Datadog allows different messages and routing endpoints for the different severity levels (critical, warning, no data). Chronosphere can support different messages by using separate annotations:

 
api_version: v2
kind: Monitor
spec:
  annotations:
    - name: message_critical
      value: This is the critical threshold message
    - name: message_warning
      value: This is the warning threshold message
    - name: message_no_data
      value: This is the message for no data

To support different routes, users must use a separate monitor with different labels, set using notification policies.

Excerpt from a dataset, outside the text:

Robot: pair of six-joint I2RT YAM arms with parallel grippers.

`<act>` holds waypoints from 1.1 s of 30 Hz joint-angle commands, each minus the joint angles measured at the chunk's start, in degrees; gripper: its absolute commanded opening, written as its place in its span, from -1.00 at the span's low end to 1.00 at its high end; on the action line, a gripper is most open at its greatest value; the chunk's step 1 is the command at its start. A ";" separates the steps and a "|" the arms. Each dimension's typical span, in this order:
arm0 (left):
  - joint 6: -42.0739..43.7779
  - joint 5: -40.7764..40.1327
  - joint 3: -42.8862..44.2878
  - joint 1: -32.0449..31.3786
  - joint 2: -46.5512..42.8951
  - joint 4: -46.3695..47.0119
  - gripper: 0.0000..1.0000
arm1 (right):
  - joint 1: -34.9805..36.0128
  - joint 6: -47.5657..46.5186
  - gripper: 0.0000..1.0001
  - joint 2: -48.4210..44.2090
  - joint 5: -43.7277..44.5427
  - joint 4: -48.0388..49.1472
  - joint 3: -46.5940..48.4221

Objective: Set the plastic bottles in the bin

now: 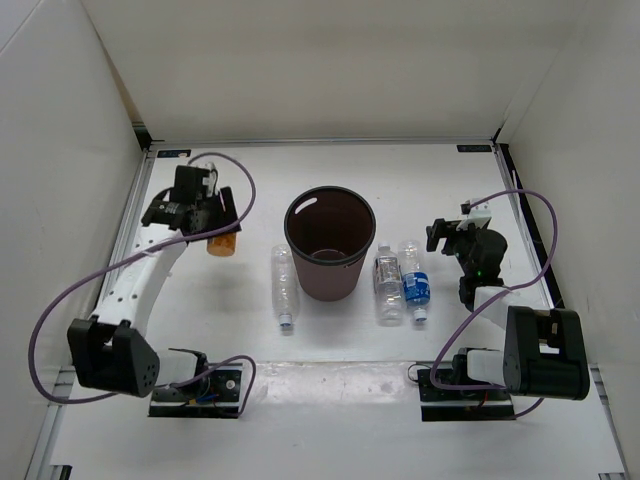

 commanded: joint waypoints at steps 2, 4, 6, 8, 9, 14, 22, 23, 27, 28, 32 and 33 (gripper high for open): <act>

Notification policy resources

Link a Monitor resource to a Notification resource by defining a notification policy. Each unique route in the Datadog message field maps to a Notification resource. The Monitor contains a label specifying the notification route it links to, and the default NotificationPolicy defines overrides that point to each Notification resource.

For example:

api_version: v2
kind: Monitor
spec:
  labels:
    - name: datadog_id
      value: 1234567
    - name: route_slack_ops_bots_critical
      value: true
    - name: route_slack_ops_bots_warning
      value: true
    - name: route_pagerduty_critical
      value: true
 
---
api_version: v2
kind: NotificationPolicy
spec:
    routes:
      overrides:
        - alert_label_matchers:
          - {name: route_slack_ops_bots_critical, type: EXACT_MATCHER_TYPE, value: critical}
            notifiers:
              critical:
              - slug: slack-ops-bots
                name: slack-ops-bots
          - {name: route_pagerduty_critical, type: EXACT_MATCHER_TYPE, value: true}
            notifiers:
              critical:
              - slug: pagerduty-critical
                name: pagerduty-critical
        - alert_label_matchers:
          - {name: route_slack_ops_bots_warning, type: EXACT_MATCHER_TYPE, value: true}
            notifiers:
              warning:
              - slug: slack-ops-warning-bots
                name: slack-ops-warning-bots

Evaluation frequency

Datadog doesn't support the use of different evaluation frequencies per monitor, but instead relies on a hard-coded interval dependant on the evaluation window (opens in a new tab). For windows of less than 24h, the window defaults to 1m. Set this to a desired value with the MonitorSpec.interval field, or default to 15s to receive faster alerts.